Data shown section start
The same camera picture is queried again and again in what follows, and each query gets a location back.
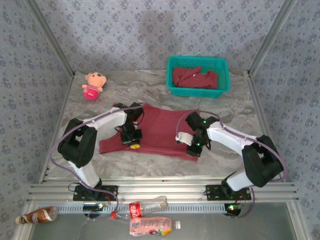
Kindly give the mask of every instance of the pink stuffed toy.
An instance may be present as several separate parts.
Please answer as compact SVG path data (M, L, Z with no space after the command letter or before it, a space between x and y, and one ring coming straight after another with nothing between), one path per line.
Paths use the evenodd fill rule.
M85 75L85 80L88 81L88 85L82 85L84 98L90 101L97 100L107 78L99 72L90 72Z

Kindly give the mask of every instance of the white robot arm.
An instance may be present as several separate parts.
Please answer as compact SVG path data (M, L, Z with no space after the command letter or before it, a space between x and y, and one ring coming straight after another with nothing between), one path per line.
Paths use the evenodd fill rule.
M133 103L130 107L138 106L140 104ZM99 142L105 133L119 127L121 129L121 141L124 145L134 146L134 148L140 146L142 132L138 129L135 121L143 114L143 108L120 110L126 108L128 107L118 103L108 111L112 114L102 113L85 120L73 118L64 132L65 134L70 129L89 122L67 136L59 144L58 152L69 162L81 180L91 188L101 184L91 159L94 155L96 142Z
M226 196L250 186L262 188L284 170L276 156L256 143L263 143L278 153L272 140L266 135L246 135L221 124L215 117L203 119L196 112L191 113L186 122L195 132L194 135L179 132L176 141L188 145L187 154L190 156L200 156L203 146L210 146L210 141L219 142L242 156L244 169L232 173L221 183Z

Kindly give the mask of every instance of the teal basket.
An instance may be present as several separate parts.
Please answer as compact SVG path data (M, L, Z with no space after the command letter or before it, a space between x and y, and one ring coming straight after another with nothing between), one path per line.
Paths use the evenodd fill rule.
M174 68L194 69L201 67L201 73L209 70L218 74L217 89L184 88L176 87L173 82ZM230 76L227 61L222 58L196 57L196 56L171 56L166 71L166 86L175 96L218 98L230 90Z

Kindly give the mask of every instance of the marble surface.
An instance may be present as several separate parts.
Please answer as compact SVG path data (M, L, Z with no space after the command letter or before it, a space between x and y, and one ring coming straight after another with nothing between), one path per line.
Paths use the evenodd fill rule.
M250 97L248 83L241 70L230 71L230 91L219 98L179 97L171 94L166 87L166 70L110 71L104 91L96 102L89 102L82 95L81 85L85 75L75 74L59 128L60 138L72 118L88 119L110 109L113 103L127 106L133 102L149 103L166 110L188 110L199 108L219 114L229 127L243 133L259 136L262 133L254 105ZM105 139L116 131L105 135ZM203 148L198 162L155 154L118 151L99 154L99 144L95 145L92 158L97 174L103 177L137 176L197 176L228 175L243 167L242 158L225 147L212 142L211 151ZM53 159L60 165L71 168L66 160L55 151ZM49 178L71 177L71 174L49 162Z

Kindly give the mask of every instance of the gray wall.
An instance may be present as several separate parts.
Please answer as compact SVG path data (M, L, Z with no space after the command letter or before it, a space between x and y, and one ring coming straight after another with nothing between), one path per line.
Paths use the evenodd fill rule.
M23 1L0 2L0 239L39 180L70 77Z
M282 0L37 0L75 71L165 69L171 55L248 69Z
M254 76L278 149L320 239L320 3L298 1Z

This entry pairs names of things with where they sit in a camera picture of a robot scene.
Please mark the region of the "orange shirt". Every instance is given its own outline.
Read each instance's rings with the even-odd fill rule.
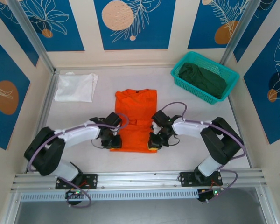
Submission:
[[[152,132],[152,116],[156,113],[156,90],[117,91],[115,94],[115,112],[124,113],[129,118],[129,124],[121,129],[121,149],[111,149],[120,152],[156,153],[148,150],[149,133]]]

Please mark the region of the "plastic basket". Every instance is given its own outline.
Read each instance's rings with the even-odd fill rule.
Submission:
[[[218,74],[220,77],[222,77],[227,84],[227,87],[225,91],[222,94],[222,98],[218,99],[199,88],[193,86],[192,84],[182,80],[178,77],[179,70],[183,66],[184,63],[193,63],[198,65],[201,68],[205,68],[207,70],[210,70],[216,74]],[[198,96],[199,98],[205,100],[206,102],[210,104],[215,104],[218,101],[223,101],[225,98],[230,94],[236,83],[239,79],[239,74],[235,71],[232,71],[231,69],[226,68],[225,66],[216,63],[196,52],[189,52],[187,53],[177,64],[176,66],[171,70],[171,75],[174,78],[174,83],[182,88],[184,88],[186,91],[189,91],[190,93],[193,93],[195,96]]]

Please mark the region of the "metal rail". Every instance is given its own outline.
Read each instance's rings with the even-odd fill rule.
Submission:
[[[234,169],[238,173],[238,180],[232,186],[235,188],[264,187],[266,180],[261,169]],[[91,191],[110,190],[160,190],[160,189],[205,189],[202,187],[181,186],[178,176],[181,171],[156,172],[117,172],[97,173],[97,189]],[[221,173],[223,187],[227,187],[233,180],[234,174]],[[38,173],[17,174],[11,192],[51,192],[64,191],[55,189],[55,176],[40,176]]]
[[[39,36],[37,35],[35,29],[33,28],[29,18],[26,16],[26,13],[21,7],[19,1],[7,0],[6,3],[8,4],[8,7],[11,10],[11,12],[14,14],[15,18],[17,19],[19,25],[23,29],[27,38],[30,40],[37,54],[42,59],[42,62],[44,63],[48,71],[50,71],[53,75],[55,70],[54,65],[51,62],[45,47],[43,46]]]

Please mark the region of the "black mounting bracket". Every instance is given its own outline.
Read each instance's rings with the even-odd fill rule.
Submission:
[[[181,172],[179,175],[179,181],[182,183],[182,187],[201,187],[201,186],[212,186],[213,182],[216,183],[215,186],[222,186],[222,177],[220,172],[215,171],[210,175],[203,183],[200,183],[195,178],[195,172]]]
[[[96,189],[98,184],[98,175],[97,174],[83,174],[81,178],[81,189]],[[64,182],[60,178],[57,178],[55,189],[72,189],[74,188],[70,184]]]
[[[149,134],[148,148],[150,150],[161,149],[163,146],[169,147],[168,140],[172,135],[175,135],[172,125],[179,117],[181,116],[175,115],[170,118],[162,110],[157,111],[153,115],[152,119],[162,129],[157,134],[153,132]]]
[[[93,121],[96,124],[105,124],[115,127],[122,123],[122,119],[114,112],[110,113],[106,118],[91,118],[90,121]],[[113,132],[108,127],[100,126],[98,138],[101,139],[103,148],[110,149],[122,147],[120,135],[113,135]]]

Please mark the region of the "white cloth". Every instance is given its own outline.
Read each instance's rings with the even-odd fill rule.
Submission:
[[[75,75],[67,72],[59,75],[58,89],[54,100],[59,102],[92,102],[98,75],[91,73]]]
Data shown section end
Data shown section start
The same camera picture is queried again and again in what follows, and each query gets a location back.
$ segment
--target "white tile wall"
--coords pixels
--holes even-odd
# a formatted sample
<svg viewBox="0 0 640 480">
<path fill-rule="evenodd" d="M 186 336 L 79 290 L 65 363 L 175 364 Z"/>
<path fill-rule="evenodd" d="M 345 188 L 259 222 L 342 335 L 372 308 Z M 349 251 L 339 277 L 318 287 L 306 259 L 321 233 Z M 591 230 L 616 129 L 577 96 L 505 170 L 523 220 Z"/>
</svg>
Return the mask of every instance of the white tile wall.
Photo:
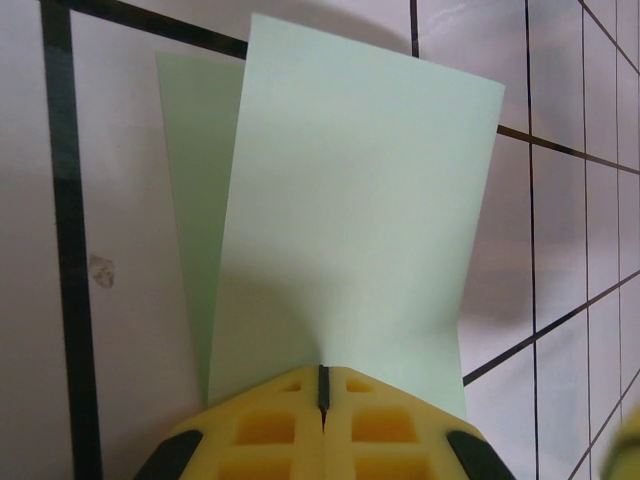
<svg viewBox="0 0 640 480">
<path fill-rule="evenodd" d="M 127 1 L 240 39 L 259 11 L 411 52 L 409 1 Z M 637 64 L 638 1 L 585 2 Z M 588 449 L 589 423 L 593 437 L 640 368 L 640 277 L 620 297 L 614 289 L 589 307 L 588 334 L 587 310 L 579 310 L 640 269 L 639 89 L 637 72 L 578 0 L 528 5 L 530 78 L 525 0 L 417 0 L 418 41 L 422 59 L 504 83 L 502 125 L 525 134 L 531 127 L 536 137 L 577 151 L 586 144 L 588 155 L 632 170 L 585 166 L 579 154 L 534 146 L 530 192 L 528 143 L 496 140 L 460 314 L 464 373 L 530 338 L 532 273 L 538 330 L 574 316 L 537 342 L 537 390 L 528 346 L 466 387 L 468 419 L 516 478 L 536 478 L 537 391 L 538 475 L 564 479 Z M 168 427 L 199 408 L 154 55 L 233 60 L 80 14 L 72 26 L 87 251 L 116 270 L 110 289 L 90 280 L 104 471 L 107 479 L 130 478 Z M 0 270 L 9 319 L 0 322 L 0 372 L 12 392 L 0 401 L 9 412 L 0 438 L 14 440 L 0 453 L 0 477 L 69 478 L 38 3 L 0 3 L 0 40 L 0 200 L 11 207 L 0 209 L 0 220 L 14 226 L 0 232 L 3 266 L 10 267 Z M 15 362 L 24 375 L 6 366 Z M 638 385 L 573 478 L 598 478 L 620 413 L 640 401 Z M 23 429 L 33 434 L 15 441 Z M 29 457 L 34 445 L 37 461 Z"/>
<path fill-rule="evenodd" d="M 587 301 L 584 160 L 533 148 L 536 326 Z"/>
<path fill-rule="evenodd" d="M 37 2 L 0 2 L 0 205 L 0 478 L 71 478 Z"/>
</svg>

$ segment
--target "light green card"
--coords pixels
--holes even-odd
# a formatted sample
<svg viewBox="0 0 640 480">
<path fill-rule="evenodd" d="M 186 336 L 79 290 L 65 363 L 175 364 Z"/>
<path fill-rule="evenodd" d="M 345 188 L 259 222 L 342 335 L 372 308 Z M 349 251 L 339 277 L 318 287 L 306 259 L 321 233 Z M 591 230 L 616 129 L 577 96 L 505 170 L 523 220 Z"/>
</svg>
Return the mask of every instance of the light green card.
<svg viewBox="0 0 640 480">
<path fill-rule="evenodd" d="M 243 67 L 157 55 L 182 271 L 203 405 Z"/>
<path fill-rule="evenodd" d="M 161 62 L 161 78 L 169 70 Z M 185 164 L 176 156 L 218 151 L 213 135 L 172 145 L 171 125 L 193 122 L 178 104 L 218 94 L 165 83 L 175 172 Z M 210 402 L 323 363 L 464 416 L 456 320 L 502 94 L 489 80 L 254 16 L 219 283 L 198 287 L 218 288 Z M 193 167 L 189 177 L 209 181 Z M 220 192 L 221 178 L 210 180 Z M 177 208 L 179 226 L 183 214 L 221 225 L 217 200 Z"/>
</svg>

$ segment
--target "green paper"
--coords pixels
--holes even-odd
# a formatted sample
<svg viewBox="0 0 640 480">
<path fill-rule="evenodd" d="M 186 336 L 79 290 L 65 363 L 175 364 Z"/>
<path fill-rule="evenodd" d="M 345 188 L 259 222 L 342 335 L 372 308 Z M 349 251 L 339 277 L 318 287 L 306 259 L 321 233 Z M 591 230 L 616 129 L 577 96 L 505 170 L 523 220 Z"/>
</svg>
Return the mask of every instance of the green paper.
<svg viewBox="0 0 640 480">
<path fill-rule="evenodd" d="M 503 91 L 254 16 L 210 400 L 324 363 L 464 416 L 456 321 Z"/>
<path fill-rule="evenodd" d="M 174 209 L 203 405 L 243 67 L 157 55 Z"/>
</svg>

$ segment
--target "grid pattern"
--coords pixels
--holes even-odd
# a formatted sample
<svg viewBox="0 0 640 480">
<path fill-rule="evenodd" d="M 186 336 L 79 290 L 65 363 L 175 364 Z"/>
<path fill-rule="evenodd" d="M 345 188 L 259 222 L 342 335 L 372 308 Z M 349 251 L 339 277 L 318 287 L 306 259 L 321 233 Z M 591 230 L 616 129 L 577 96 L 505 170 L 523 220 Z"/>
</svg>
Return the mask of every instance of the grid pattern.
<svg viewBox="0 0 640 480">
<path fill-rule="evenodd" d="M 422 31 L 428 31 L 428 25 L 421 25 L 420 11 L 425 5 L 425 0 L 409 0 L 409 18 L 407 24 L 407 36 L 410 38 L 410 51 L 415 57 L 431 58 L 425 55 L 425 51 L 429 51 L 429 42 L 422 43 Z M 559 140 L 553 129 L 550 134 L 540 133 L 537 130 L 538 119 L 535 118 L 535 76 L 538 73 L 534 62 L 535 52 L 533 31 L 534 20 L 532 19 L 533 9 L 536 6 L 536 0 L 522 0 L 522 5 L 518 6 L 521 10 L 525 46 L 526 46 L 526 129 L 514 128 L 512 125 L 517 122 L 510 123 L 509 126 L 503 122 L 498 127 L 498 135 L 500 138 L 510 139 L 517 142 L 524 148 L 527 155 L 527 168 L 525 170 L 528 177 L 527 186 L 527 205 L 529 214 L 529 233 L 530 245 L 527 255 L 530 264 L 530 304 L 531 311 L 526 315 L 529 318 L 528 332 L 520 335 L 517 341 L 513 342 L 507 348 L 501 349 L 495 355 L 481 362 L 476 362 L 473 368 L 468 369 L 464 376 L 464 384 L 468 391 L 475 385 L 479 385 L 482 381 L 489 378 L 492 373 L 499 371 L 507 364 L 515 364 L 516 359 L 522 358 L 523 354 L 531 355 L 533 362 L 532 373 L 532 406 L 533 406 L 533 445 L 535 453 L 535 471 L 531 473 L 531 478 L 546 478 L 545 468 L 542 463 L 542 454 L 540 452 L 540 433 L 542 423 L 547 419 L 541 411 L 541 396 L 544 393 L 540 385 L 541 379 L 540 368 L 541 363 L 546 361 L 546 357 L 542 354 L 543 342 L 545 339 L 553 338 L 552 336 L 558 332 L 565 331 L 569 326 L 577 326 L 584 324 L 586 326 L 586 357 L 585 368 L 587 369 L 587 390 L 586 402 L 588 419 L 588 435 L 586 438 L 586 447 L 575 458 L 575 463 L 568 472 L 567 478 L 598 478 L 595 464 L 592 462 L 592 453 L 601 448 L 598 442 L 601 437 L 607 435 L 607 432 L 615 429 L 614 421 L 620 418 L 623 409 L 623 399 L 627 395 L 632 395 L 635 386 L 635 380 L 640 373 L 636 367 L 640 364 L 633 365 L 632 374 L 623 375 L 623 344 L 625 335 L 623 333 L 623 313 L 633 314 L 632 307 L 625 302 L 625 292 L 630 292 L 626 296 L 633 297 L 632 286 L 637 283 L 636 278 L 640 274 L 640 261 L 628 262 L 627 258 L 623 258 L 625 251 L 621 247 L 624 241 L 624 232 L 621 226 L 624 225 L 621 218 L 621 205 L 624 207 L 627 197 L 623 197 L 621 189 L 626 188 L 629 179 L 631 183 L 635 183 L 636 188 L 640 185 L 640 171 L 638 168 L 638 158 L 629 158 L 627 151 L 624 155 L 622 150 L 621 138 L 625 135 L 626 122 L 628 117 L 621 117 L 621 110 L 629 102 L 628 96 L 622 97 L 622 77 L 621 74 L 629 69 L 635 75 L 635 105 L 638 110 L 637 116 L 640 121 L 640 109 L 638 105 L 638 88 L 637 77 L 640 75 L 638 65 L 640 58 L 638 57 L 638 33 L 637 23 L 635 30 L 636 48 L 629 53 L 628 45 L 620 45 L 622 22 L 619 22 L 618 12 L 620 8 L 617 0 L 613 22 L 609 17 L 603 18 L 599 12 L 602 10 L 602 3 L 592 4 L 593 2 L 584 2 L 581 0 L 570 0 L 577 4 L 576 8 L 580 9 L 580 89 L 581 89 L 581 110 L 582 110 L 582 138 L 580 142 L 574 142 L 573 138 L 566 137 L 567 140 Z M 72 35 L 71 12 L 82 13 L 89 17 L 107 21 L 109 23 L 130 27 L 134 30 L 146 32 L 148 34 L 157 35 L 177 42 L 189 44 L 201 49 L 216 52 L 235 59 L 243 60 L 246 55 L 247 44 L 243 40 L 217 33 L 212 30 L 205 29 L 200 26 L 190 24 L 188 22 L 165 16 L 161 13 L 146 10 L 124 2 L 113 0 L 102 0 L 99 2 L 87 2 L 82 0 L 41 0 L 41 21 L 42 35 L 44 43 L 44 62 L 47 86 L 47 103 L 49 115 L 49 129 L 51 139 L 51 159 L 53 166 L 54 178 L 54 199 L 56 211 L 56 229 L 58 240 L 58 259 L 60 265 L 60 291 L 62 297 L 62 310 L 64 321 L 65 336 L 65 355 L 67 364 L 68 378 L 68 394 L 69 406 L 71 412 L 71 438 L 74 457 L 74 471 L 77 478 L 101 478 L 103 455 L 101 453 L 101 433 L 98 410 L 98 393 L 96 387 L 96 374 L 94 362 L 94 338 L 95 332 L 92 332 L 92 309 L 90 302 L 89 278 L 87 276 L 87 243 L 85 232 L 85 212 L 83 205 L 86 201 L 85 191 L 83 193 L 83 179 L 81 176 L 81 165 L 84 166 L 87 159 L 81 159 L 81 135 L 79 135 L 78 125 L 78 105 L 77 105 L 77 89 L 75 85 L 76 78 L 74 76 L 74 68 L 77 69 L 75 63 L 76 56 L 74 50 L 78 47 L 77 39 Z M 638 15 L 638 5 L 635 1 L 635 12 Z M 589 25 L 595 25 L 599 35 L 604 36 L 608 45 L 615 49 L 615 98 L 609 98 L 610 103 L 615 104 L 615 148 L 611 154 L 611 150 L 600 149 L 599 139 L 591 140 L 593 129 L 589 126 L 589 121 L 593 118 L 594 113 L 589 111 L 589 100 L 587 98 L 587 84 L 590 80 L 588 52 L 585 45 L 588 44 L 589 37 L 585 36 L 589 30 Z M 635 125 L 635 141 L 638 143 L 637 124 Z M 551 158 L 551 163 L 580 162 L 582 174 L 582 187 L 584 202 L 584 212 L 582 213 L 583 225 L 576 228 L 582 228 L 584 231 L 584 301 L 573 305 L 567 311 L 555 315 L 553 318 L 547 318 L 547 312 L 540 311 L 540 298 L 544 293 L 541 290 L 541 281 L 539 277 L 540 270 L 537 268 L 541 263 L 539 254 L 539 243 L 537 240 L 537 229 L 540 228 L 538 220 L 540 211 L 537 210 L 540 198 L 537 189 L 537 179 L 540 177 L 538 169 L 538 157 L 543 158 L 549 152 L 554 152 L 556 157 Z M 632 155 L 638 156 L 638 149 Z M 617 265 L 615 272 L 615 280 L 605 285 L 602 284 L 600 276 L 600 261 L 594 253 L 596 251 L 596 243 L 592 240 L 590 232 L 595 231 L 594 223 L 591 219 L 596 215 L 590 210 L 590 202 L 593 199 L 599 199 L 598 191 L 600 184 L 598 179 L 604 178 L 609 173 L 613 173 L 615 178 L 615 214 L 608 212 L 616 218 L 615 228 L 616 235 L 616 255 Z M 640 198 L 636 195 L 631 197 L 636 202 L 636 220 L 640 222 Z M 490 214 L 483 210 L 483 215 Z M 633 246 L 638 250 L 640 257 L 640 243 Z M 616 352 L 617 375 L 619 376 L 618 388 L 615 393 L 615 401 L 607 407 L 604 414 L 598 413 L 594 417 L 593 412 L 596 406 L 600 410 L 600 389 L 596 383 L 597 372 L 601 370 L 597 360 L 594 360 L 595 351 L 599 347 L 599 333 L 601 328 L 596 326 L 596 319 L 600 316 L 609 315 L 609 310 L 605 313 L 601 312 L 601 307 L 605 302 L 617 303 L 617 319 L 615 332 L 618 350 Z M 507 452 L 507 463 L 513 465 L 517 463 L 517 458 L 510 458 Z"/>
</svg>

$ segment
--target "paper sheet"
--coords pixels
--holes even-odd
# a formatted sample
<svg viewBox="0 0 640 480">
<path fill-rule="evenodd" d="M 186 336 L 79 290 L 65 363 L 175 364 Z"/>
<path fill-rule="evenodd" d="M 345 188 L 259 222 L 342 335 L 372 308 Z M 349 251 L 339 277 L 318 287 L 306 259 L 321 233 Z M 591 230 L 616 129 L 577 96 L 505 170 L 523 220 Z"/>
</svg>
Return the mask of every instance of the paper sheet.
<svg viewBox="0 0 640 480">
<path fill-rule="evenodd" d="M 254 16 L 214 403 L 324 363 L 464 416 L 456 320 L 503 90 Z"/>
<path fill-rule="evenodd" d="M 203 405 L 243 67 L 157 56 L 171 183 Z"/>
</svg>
Data shown section end
• Exercise directions
In the entries above, find every line holding the word "Kindly" and copy it out.

• Response
Kindly give the mask of every instance of the pink stuffed toy.
Kindly give the mask of every instance of the white robot arm.
Kindly give the mask of every instance of the teal basket.
Kindly give the mask of every instance of the marble surface.
Kindly give the mask of every instance of the gray wall.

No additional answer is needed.